In other words the 'flatten' leads Mul to a canonical form while
constructing, and solving these:
- remove nested Muls (originally sense of flatten)
- collect similar terms, gather exponents of common bases. (used: for the
simplification on the fly)
- sort terms to some canonical order (for hash calculation, it is here)

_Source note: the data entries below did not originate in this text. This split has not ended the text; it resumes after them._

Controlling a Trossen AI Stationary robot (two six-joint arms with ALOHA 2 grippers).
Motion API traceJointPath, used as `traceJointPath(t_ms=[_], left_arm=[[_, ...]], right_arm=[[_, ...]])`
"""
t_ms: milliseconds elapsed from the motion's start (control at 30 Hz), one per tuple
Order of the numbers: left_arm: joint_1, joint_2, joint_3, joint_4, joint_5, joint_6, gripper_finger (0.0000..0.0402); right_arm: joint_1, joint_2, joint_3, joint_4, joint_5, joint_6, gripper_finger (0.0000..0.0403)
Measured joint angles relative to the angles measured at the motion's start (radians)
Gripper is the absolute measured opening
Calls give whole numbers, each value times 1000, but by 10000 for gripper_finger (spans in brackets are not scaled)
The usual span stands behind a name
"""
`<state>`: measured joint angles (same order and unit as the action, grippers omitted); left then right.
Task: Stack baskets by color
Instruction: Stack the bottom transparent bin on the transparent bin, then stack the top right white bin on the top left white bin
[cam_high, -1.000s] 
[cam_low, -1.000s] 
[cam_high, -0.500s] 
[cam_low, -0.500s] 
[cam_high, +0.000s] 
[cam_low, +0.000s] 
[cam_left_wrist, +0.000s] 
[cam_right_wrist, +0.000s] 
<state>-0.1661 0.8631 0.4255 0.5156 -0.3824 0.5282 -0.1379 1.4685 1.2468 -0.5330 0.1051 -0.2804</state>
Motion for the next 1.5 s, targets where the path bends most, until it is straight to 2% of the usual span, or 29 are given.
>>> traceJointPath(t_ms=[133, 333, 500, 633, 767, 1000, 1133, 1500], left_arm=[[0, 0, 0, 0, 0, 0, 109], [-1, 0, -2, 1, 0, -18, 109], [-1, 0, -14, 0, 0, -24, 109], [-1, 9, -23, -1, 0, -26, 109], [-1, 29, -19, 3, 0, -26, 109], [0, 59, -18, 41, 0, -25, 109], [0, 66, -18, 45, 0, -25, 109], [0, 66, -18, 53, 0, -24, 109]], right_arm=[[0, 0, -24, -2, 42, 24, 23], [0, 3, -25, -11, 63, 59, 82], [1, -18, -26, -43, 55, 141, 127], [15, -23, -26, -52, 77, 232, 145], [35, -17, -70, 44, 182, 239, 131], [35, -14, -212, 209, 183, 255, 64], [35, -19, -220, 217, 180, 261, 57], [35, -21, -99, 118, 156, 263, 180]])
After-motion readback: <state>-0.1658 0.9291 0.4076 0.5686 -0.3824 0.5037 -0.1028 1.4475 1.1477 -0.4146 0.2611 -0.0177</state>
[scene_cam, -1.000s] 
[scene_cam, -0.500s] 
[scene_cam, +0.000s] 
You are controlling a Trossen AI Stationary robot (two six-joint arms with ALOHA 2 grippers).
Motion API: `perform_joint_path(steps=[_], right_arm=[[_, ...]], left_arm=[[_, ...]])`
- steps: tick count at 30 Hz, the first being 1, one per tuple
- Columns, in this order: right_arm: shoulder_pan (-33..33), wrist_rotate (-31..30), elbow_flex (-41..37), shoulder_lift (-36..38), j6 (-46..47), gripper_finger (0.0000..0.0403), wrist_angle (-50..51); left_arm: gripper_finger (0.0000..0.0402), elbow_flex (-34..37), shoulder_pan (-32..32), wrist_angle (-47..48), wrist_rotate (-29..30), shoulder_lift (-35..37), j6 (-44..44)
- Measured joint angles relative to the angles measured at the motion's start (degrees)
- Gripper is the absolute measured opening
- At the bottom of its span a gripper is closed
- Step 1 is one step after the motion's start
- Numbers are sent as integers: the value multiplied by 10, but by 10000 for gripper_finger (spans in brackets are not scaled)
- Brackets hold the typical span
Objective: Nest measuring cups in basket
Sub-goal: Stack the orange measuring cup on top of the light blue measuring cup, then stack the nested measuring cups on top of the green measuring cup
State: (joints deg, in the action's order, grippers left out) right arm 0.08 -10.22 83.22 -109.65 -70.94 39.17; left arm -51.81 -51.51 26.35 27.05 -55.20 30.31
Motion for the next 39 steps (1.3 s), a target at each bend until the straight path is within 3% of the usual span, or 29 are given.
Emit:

(We do not concern the non commutative topics, and we do not that printer
have their own canonical representation)
Well, I do not mind this automatic conversion, finally. It would be better
IMO to split this methods to 'flatten' itself and 'canonical', but it can
be reduce the effectiveness of this procedure. Or at least to document it
more accurate ('flatten' name-token abd its docstring knocked me up)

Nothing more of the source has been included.